Davis campus. This 1967 aerial photograph looks to the northwest and shows Solano Park, married student apartments, in the foreground. The central campus area circles the open, tree-lined quadrangle.
Santa Barbara campus. In 1909 Blake School became the Santa Barbara State Manual Training School, devoted exclusively to teacher training in manual arts and home economics. In 1913 the school relocated hear the old mission on a 14 acre site known as the Riviera campus. Pictured is the first commencement held May 1913 in front of the unfinished quad.
Santa Barbara campus. In 1919 the school became Santa Barbara State Normal School, in 1921 the name was changed to State Teachers College and in 1935 the school became Santa Barbara State College. In 1944 the college was transferred to the university, and 1,464 students went through the registrations lines of the new university campus in 1949.
Santa Barbara campus. In February 1948 a faculty committee recommended a new campus be established on an ocean front Marine Air Base nine miles west of Santa Barbara. In October 1948 the federal government turned over the base to the university for $1.00. Building started in 1952.
Santa Barbara campus. Broad walkways are typical of the modern Santa Barbara campus. The Santa Ynez mountains form a backdrop here for North Hall, Administration Building and Campbell Hall.
Santa Cruz campus. First commencement ceremonies at UCSC were June 11, 1967. Scene was the Upper Quarry. Faculty and graduating seniors of Stevenson College march in the traditional academic processing behind the college banner.

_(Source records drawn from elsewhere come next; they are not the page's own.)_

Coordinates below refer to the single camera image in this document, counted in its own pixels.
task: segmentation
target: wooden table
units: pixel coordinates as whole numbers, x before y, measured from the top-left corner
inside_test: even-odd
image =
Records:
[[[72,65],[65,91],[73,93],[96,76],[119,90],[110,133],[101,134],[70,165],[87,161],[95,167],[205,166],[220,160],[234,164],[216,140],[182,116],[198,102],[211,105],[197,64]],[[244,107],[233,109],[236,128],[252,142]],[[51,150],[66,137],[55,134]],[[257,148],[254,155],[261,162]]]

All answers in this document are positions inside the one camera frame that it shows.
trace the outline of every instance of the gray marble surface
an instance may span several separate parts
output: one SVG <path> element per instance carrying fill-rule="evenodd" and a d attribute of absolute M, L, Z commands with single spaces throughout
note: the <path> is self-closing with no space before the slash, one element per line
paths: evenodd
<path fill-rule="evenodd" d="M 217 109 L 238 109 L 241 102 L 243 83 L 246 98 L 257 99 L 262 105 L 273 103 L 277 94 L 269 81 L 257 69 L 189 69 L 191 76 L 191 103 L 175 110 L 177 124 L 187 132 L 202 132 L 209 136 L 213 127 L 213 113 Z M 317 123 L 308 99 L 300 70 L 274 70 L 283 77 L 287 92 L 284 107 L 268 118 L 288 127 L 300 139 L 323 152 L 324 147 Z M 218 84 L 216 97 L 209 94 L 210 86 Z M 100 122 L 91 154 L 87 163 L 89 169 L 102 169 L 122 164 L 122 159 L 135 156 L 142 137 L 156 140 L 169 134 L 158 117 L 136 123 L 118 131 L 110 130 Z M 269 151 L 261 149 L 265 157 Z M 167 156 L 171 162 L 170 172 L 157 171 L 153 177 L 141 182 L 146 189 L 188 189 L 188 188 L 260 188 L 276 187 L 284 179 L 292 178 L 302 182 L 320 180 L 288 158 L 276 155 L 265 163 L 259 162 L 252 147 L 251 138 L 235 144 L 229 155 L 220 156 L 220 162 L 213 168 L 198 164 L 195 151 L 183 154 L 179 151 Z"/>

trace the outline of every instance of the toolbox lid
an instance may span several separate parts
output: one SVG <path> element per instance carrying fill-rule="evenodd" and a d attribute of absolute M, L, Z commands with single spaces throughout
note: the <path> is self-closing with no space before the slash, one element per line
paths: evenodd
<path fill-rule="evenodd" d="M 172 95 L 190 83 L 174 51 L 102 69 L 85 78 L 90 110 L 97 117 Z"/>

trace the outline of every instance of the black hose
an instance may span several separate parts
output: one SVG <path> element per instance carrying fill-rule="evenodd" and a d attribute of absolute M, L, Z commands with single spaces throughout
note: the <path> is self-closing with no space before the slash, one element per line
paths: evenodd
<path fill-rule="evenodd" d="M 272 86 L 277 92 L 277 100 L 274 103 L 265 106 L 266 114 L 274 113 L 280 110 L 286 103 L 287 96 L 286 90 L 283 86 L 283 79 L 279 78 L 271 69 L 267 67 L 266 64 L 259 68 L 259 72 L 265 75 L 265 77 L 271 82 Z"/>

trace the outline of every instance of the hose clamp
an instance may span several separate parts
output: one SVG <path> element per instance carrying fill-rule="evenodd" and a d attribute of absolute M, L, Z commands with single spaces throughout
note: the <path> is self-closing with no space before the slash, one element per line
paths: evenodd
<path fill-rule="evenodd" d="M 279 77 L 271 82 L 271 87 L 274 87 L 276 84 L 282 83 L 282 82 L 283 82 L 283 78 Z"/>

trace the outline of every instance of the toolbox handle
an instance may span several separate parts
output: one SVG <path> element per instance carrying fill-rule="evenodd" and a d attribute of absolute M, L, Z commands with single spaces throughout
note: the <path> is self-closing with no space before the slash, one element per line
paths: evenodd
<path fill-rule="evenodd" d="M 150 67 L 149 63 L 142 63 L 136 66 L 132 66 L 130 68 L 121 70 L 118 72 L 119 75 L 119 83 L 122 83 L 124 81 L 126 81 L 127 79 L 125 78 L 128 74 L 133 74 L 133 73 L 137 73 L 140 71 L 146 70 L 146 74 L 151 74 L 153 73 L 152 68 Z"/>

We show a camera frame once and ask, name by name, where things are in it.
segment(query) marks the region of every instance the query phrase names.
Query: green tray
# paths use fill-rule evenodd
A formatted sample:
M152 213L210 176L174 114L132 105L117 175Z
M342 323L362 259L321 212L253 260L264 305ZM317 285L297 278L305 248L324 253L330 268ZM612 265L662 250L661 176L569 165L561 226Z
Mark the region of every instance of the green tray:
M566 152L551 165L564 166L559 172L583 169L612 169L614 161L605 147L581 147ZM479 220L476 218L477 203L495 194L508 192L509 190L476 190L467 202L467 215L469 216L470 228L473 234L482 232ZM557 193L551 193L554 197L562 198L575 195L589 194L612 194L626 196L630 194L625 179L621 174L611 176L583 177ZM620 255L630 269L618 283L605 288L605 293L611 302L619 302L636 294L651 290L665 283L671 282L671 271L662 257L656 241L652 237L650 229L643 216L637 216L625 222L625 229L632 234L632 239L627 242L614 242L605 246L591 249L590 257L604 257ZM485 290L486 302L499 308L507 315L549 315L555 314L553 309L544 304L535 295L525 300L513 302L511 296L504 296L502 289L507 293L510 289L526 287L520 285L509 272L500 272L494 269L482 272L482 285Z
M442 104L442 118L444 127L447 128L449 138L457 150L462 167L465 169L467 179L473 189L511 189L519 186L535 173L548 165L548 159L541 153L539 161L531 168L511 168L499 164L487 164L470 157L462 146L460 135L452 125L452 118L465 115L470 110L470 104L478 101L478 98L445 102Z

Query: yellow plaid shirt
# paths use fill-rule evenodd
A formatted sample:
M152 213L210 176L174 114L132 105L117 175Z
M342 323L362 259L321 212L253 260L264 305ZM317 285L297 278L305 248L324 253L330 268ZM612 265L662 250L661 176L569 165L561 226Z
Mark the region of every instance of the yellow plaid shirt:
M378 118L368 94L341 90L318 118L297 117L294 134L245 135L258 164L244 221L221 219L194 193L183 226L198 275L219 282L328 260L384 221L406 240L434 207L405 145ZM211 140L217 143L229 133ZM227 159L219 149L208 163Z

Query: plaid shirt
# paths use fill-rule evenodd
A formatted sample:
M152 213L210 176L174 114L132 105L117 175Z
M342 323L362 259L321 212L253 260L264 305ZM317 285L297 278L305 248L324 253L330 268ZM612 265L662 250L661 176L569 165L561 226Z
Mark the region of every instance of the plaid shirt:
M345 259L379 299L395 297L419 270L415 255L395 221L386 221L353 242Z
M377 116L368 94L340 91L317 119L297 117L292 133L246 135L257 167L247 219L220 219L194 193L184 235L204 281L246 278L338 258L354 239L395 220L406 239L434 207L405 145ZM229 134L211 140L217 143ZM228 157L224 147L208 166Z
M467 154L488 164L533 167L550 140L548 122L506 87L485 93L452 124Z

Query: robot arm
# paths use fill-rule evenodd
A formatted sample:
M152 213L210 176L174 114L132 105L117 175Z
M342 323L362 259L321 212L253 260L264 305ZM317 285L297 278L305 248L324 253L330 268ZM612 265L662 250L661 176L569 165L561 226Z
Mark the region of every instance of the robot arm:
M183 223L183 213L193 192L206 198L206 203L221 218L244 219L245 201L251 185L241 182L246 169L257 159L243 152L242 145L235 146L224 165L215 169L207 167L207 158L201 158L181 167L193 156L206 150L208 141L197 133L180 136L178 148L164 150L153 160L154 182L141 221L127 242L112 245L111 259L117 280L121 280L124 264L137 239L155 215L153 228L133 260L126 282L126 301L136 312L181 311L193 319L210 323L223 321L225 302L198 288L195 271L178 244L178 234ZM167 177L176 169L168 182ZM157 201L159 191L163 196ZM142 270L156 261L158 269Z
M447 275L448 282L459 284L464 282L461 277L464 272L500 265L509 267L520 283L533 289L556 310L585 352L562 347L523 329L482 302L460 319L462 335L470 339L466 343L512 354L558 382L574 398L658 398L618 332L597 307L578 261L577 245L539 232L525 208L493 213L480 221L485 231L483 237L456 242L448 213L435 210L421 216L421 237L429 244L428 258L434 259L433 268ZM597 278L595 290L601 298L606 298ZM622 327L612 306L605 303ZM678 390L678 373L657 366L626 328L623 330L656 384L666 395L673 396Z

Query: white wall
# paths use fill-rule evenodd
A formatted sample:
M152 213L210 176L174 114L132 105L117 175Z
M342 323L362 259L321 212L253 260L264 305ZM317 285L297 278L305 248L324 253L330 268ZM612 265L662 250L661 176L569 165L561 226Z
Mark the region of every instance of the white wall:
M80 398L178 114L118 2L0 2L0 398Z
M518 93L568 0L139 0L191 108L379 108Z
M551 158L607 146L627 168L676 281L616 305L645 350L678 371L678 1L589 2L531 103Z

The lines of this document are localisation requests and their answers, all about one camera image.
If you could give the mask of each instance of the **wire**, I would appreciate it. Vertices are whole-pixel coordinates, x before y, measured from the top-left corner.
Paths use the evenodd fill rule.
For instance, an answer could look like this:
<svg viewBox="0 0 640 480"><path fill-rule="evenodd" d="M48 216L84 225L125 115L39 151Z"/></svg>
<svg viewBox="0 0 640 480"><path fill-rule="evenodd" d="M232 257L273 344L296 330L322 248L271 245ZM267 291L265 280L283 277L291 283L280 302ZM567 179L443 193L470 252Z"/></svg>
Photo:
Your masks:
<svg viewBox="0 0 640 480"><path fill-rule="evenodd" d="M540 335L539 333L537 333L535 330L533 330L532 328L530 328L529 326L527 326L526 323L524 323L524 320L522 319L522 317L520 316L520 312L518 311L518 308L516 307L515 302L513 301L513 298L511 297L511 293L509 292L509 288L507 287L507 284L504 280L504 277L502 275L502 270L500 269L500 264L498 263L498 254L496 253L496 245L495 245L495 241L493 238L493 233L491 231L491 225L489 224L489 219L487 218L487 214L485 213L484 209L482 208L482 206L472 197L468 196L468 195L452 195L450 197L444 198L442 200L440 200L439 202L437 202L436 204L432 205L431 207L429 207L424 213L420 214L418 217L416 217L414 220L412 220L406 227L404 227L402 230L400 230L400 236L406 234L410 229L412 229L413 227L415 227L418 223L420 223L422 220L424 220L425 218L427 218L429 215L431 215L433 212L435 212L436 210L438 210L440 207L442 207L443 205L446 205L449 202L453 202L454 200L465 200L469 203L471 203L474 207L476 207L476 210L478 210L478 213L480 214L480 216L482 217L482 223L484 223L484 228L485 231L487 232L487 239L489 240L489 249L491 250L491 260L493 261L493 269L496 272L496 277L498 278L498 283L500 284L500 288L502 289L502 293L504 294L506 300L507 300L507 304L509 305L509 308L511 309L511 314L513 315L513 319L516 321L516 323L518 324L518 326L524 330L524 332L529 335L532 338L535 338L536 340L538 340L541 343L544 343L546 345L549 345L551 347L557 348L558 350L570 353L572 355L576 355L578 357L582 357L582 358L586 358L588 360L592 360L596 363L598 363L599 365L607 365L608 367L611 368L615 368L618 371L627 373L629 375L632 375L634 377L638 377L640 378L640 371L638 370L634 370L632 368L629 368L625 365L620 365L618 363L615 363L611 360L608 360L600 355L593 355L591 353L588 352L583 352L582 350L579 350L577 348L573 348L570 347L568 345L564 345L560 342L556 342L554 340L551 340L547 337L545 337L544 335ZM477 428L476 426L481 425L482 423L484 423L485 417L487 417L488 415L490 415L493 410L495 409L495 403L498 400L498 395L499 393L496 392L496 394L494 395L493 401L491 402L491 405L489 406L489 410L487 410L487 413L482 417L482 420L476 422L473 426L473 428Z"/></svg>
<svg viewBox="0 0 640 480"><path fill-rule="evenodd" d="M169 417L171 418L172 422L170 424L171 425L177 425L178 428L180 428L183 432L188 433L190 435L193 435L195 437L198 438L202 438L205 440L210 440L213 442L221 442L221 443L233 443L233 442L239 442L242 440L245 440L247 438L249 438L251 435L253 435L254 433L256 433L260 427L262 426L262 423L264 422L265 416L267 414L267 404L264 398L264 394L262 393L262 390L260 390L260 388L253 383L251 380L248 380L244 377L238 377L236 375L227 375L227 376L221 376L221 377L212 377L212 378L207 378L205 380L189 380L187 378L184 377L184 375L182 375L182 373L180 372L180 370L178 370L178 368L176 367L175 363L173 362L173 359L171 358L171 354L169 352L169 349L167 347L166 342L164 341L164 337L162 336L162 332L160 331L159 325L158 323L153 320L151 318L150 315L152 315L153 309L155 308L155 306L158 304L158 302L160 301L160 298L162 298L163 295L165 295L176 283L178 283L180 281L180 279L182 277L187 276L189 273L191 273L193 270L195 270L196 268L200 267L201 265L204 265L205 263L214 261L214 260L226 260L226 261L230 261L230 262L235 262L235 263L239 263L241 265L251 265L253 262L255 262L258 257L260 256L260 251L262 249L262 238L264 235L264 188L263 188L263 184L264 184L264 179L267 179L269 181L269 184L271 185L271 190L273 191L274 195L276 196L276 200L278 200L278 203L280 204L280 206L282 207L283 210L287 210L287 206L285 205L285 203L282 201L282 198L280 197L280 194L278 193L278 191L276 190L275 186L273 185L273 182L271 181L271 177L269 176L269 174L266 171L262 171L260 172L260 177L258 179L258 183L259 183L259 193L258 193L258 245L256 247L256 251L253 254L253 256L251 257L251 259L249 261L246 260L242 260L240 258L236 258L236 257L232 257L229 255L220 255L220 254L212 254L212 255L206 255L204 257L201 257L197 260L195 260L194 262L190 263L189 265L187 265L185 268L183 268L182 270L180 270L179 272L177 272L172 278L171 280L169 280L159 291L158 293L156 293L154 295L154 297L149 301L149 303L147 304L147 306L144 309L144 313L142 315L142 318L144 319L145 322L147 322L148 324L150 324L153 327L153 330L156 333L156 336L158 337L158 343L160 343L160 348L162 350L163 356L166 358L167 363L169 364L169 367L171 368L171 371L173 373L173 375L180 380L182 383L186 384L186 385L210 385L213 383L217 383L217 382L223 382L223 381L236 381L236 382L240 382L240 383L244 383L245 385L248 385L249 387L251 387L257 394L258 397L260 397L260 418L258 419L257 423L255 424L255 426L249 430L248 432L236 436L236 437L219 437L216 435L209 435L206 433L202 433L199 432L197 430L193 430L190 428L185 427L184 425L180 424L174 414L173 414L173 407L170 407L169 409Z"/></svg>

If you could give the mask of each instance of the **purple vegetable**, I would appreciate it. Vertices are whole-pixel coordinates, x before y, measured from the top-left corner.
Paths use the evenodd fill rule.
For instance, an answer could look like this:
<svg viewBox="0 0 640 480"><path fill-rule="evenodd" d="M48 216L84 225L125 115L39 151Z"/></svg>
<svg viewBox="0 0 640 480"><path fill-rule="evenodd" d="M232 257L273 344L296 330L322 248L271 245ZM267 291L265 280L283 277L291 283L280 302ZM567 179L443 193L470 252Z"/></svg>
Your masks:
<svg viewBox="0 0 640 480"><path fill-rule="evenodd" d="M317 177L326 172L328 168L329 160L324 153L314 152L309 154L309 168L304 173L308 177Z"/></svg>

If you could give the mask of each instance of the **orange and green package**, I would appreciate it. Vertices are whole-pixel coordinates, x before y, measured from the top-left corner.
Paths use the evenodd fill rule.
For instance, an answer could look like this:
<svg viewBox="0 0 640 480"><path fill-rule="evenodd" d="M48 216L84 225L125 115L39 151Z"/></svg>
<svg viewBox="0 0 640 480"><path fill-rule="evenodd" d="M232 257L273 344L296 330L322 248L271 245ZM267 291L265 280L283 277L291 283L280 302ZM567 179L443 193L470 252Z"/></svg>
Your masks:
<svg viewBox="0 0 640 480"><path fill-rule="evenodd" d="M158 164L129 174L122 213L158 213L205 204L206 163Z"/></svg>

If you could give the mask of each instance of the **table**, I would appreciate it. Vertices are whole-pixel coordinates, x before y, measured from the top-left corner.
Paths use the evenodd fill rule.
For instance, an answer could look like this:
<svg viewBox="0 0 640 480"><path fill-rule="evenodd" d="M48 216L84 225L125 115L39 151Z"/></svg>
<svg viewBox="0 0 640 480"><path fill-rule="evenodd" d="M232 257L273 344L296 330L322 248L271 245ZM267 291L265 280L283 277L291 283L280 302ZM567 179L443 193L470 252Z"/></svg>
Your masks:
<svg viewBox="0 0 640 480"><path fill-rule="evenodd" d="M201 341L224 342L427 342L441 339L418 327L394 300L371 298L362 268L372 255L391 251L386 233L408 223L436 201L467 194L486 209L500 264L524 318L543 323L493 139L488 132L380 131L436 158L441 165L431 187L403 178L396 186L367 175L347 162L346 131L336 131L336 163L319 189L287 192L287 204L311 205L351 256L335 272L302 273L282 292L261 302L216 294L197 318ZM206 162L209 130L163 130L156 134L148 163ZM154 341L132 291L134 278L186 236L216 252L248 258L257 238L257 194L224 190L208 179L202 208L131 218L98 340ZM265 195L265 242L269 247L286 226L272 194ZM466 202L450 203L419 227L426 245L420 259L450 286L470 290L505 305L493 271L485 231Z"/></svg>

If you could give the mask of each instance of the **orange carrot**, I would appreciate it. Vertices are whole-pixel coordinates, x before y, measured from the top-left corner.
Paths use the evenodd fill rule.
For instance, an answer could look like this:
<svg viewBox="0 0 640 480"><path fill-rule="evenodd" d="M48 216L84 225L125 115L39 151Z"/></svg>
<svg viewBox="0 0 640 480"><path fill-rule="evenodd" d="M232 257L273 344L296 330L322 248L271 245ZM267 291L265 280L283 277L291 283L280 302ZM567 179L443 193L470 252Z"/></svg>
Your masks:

Santa Cruz campus. Aerial view (June 1967) depicts only about one-tenth of the 2,000 acre campus. In the lower left are the trailers which served as temporary housing; above them are the central services (administration), library and natural sciences buildings. Cowell College in center, with Stevenson College to the lower right. Crown College is above and to the right of Cowell.
Irvine campus. The new campus came into being in 1961 when 1,000 acres were offered to the university by the Irvine Ranch Company. New campus design on the rolling fields was directed by William Pereira and Associates.
Irvine campus. Classes opened in fall 1965. Academic buildings partly ring campus park from which future structures will radiate in a spoke-like fashion. Completed buildings are: Science Lecture Hall, Natural Science, Fine Arts, Humanities-Social Science, The Commons, and Administration-Library Building. To right of center are the Mesa Court residence halls.
Irvine campus. Dedication ceremonies for the new campus were conducted on June 20, 1964, with President Lyndon B. Johnson as principal speaker.
Berkeley campus. On March 23, 1962, President John F. Kennedy addressed the university's largest audience at Charter Day ceremonies in Memorial Stadium. In the procession with President Kennedy is University President Clark Kerr followed by President Emeritus Robert B. Sproul.